What to produce. Whenever a line of the entries below holds the string "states", copy that line and return it.

Given records.
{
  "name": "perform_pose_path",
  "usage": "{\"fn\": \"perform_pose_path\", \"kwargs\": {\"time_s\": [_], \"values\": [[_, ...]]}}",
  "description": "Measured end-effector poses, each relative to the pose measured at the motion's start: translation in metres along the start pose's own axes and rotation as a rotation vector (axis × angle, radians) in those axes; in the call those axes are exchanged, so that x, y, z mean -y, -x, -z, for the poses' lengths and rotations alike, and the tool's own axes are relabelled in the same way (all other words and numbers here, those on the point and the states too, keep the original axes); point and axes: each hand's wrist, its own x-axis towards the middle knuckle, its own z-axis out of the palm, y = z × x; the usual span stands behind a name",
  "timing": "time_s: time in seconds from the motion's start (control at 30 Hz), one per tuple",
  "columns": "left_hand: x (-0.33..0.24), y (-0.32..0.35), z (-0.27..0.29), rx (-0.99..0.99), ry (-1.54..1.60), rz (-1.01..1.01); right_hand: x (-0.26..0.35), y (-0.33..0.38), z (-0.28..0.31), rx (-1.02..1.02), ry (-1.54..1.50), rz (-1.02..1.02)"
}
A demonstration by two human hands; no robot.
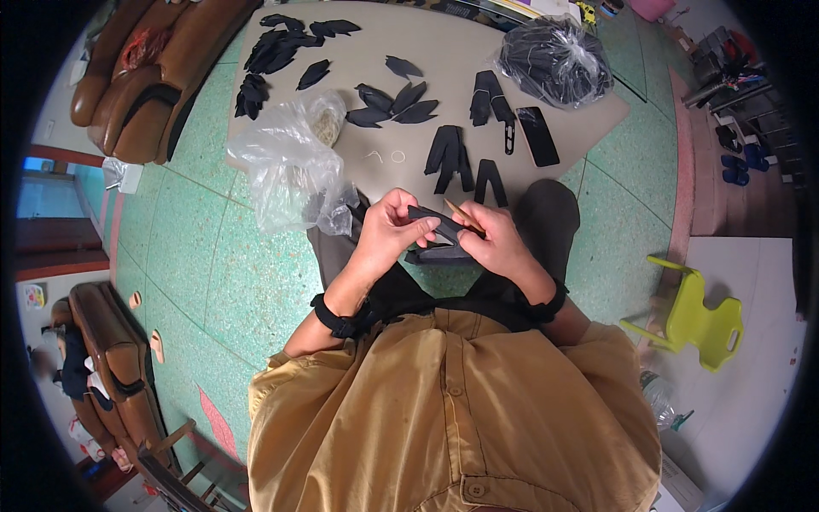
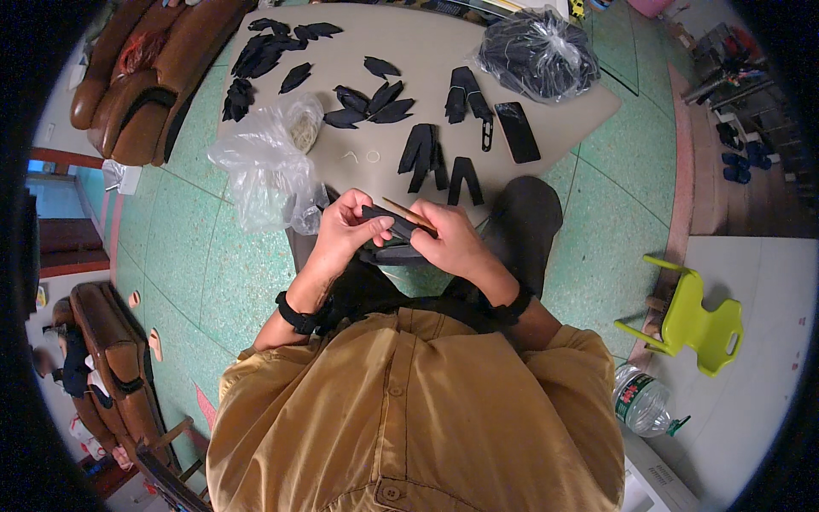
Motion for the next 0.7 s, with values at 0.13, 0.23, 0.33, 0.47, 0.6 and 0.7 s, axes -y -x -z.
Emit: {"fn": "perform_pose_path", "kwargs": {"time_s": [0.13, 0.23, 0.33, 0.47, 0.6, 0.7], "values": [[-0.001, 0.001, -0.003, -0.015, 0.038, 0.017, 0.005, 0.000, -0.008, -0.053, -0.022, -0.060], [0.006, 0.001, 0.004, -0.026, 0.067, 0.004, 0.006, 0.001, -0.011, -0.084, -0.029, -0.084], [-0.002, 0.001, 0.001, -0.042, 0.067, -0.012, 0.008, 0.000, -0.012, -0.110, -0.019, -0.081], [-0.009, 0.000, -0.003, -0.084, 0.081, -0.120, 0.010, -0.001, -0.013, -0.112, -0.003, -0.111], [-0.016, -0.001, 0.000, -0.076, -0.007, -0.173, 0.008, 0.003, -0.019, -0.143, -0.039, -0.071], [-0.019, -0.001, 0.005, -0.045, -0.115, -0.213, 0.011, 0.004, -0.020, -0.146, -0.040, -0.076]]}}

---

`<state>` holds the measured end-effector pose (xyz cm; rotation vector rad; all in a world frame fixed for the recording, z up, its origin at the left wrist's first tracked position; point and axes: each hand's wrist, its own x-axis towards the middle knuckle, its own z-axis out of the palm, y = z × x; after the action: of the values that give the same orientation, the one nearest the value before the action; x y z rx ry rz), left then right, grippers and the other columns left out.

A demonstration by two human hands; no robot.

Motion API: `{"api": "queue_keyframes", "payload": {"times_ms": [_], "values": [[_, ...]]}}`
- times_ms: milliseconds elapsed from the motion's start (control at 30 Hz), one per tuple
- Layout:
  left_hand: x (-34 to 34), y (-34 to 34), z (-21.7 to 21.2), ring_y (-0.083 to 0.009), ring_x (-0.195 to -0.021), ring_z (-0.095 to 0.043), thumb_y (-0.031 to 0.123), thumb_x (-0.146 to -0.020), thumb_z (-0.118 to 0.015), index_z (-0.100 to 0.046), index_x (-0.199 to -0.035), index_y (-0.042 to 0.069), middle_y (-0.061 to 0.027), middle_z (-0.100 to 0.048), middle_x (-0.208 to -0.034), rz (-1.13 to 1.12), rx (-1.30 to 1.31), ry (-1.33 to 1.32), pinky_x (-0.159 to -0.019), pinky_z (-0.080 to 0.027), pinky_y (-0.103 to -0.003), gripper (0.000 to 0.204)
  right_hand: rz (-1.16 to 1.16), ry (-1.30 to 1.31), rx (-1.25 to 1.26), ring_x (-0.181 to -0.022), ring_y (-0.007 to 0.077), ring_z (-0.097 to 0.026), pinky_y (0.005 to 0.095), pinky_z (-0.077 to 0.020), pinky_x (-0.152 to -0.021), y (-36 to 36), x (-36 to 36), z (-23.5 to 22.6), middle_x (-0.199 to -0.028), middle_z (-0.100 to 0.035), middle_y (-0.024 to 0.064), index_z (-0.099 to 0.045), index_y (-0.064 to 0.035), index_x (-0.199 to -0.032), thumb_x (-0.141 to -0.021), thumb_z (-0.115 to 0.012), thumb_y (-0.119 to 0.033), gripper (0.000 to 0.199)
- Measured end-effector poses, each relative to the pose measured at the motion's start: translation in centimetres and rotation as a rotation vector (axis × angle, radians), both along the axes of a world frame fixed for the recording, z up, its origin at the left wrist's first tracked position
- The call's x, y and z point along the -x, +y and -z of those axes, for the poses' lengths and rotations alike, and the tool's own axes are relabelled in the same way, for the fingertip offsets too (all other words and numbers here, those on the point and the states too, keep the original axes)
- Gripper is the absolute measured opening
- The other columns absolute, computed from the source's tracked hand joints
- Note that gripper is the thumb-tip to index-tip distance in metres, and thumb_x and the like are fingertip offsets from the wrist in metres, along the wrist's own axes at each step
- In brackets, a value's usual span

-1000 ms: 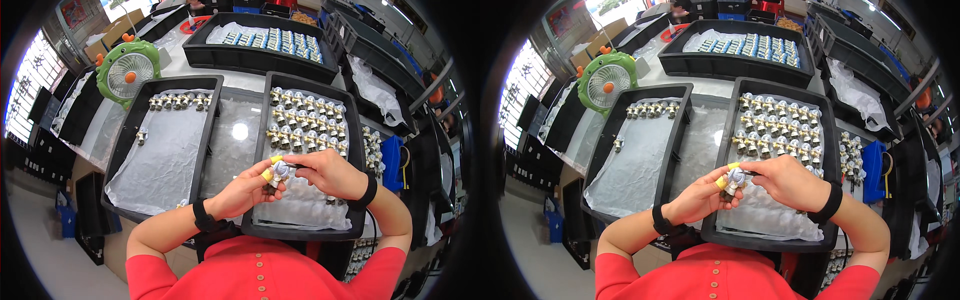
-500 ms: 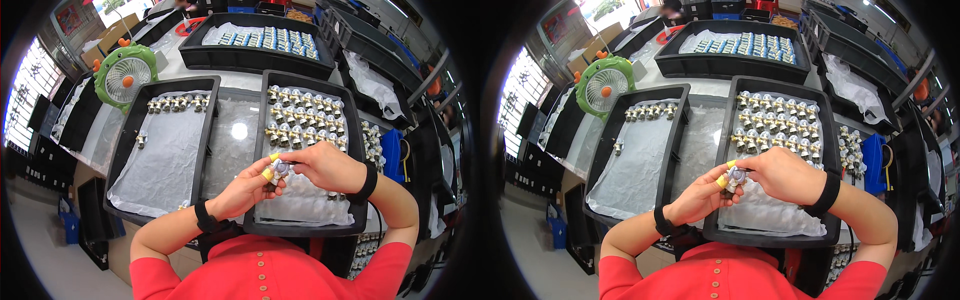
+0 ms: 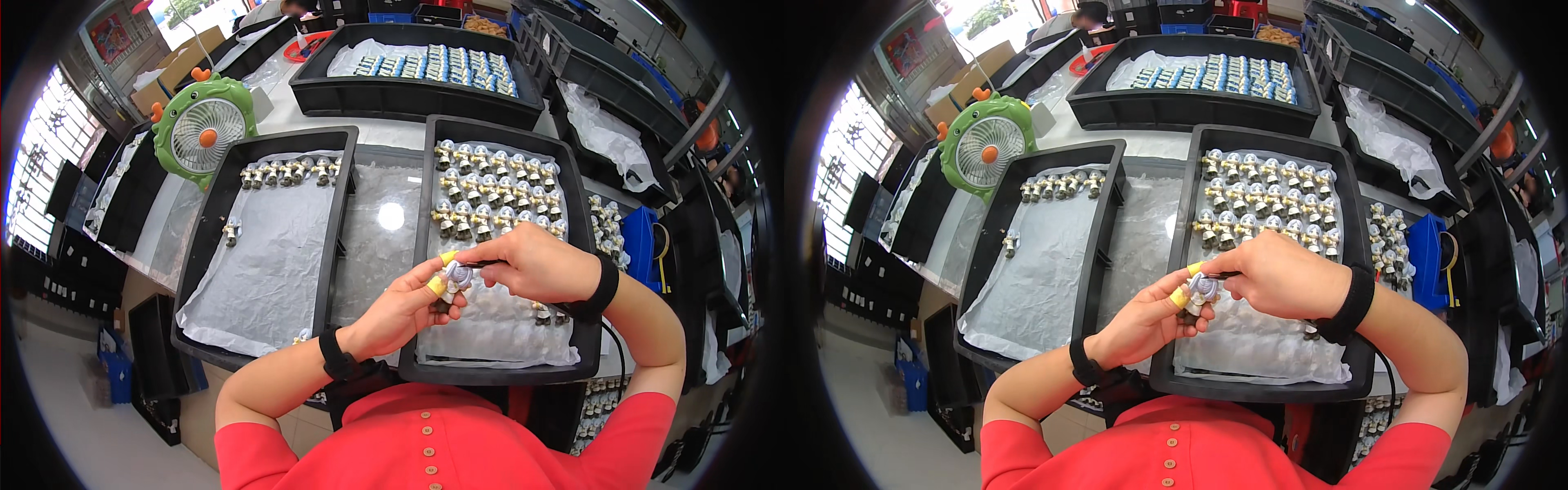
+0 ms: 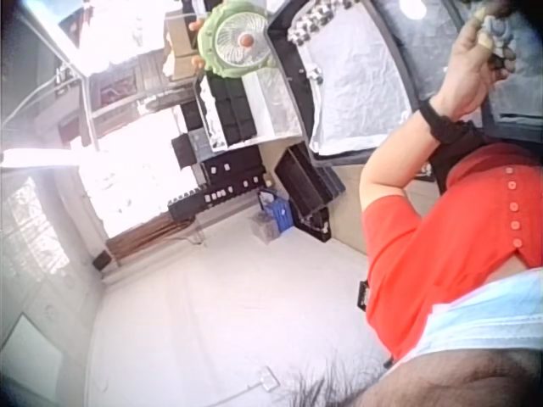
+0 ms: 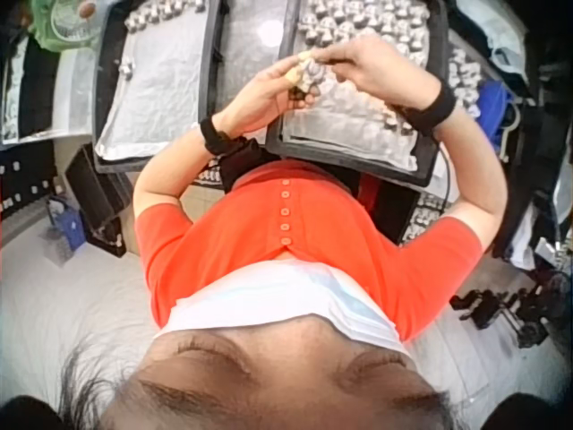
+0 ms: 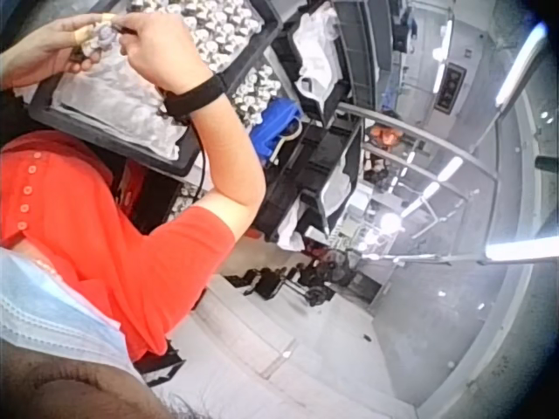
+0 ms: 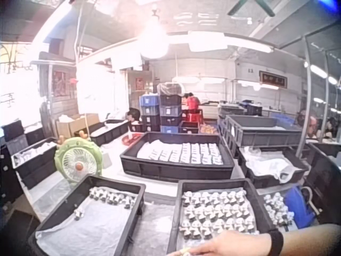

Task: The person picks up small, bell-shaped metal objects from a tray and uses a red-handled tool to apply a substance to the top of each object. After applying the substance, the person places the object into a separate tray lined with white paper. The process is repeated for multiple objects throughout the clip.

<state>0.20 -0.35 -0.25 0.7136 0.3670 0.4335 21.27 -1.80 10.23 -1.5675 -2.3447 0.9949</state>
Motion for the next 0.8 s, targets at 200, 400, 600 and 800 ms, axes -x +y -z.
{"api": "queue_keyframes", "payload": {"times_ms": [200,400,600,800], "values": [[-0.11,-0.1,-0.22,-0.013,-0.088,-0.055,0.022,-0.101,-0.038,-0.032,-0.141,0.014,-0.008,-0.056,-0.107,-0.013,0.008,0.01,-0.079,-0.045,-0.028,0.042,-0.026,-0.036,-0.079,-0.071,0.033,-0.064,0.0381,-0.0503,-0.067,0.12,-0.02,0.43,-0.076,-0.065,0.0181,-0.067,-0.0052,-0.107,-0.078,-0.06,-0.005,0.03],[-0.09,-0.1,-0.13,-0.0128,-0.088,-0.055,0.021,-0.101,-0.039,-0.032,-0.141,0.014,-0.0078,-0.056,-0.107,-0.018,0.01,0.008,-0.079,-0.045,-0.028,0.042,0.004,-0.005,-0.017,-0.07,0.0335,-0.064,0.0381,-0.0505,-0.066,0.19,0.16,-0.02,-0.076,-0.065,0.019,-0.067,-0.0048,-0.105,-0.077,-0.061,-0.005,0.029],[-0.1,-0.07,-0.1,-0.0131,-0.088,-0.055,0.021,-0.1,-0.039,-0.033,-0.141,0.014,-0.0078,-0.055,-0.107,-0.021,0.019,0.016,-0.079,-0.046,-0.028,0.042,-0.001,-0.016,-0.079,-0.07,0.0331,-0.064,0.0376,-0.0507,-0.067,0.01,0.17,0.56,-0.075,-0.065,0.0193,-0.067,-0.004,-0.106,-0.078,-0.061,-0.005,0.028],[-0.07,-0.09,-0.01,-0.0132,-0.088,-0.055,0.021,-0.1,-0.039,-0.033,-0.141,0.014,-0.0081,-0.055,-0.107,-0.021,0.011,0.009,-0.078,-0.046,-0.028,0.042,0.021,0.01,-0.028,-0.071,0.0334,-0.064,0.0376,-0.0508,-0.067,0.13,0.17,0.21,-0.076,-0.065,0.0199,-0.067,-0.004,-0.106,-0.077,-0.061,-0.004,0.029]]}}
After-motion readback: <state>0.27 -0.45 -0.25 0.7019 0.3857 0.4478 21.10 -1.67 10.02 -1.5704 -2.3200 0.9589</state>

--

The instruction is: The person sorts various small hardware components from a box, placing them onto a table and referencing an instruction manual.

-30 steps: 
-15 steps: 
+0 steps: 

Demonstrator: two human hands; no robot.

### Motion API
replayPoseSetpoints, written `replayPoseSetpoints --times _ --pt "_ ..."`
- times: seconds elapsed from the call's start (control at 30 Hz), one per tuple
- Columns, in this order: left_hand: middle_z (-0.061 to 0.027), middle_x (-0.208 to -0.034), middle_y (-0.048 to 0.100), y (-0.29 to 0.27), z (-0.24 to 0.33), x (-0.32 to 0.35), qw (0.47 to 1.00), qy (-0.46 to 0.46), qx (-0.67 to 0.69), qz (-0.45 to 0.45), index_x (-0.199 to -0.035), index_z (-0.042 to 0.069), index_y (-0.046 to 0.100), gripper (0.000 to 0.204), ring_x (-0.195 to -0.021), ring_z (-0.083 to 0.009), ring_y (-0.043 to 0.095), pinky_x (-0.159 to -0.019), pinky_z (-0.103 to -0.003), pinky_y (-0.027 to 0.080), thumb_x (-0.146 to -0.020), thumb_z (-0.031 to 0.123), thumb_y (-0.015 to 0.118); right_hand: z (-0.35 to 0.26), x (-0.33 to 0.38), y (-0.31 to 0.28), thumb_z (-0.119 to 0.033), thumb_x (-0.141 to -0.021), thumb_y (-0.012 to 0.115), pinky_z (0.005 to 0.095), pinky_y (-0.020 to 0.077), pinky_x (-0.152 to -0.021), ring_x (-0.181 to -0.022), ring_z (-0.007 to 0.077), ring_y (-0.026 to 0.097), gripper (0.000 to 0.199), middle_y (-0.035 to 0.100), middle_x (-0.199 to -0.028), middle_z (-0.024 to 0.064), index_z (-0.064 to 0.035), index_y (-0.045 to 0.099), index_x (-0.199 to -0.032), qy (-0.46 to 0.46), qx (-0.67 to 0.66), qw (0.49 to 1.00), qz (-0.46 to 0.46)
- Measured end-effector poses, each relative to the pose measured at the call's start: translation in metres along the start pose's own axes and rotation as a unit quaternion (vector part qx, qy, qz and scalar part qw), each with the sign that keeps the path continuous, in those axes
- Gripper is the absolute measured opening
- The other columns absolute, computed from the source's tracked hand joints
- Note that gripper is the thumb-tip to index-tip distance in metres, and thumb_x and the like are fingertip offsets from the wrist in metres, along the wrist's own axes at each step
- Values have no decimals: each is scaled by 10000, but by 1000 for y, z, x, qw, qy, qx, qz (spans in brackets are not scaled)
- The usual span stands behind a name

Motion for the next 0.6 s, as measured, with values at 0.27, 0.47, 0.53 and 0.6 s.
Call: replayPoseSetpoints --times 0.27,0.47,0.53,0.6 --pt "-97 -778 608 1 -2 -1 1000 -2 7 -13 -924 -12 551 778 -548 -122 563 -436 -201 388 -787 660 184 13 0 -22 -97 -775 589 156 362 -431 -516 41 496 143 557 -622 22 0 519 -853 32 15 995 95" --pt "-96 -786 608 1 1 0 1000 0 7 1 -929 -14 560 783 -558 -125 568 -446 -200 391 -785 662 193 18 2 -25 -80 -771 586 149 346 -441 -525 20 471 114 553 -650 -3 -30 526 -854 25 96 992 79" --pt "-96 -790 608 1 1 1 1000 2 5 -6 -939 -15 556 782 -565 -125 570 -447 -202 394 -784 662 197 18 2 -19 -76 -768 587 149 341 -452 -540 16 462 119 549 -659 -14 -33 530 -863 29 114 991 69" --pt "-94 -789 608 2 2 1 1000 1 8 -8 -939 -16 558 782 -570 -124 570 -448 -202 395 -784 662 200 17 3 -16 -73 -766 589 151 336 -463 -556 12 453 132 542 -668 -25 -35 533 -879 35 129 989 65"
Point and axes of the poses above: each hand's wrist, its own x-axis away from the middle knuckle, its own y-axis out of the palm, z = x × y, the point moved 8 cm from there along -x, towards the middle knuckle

Result below.
  "description": "Measured end-effector poses, each relative to the pose measured at the motion's start: translation in metres along the start pose's own axes and rotation as a rotation vector (axis × angle, radians) in those axes; in the call those axes are exchanged, so that x, y, z mean -y, -x, -z, for the poses' lengths and rotations alike, and the tool's own axes are relabelled in the same way (all other words and numbers here, those on the point and the states too, keep the original axes); point and axes: each hand's wrist, its own x-axis towards the middle knuckle, its own z-axis out of the palm, y = z × x; the usual span stands behind a name",
- The call's x, y and z point along the -x, +y and -z of those axes, for the poses' lengths and rotations alike, and the tool's own axes are relabelled in the same way, for the fingertip offsets too (all other words and numbers here, those on the point and the states too, keep the original axes)

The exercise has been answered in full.